Begin with the first line of the listing and quote every line through the one containing "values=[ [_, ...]"; give only those lines.

╭─ Data excerpts

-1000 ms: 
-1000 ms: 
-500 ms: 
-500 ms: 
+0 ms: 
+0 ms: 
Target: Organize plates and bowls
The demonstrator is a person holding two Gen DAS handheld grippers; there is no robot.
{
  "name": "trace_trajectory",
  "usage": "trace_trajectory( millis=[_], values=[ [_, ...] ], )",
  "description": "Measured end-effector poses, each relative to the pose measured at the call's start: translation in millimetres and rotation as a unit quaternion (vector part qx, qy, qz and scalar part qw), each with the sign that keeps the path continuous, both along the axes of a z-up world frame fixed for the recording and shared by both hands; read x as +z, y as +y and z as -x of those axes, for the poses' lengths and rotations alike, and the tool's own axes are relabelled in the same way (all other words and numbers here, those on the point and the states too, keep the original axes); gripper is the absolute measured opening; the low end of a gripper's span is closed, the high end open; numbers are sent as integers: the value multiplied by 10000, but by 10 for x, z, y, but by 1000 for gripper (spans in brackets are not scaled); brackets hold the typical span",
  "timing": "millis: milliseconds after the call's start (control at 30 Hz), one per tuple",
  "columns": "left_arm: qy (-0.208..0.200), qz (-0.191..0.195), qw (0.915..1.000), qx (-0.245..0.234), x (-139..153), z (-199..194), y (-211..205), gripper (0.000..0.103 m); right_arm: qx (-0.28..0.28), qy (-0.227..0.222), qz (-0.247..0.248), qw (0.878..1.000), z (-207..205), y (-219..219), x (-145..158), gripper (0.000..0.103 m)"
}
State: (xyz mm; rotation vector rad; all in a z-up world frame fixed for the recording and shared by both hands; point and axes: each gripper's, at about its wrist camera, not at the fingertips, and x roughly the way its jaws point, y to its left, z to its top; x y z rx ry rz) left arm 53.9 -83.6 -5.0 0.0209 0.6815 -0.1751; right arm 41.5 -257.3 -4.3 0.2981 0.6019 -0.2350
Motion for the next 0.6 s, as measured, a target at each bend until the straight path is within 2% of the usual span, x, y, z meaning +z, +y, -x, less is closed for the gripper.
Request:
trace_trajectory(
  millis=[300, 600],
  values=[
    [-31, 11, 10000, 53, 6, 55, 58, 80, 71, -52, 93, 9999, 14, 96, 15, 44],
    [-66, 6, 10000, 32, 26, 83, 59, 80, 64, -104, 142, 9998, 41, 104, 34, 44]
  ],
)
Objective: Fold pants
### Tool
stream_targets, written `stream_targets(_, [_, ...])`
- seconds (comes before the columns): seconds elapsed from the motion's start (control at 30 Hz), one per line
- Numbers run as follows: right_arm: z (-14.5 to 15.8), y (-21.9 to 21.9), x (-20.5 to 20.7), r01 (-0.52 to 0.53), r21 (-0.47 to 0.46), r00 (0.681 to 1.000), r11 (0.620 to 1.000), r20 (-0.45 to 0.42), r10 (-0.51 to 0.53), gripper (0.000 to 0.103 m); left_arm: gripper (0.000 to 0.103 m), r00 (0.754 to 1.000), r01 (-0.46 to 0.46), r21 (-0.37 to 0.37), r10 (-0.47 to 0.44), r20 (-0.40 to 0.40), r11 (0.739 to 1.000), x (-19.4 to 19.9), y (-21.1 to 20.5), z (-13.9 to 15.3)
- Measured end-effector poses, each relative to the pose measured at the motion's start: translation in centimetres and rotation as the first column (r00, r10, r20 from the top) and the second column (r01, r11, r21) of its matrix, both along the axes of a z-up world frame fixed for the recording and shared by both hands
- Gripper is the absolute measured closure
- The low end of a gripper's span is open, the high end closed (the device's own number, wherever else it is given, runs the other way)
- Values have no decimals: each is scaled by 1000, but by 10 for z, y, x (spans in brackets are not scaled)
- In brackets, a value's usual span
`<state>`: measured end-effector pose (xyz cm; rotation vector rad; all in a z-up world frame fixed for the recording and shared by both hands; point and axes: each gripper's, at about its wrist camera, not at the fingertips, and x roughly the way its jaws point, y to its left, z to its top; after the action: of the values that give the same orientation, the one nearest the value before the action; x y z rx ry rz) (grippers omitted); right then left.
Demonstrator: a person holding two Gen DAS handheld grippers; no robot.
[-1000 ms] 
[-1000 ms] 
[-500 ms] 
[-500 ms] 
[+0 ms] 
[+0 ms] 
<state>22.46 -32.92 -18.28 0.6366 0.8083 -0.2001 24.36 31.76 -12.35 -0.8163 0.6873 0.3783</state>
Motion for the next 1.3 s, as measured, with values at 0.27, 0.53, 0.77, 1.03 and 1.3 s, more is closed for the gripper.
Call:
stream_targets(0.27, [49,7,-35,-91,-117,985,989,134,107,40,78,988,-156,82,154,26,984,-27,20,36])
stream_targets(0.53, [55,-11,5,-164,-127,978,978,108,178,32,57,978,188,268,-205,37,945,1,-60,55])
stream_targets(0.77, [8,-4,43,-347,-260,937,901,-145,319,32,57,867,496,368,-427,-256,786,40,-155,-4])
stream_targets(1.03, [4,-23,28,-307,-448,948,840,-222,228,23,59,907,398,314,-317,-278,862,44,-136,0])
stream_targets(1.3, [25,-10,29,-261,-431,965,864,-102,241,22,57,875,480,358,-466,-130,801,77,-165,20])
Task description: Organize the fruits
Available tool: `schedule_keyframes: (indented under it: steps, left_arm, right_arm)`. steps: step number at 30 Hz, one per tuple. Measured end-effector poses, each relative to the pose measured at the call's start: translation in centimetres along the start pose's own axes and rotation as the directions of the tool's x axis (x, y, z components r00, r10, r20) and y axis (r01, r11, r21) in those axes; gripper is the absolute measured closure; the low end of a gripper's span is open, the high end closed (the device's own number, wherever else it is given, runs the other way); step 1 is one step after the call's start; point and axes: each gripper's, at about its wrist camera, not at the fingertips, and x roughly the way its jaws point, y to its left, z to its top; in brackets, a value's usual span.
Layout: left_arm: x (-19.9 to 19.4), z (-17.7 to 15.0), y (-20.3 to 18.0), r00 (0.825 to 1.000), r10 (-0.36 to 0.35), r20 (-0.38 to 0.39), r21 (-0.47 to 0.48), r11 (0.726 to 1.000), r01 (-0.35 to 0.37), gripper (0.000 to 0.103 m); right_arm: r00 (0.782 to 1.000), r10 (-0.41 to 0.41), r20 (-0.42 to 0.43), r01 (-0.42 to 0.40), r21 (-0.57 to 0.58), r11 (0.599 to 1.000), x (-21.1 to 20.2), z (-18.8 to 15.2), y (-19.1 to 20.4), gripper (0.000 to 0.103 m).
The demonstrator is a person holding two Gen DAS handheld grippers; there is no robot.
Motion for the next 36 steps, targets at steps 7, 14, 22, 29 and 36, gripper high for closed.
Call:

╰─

■ **Solution for this task**:
-1000 ms: 
-1000 ms: 
-500 ms: 
-500 ms: 
+0 ms: 
+0 ms: 
Target: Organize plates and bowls
The demonstrator is a person holding two Gen DAS handheld grippers; there is no robot.
{
  "name": "trace_trajectory",
  "usage": "trace_trajectory( millis=[_], values=[ [_, ...] ], )",

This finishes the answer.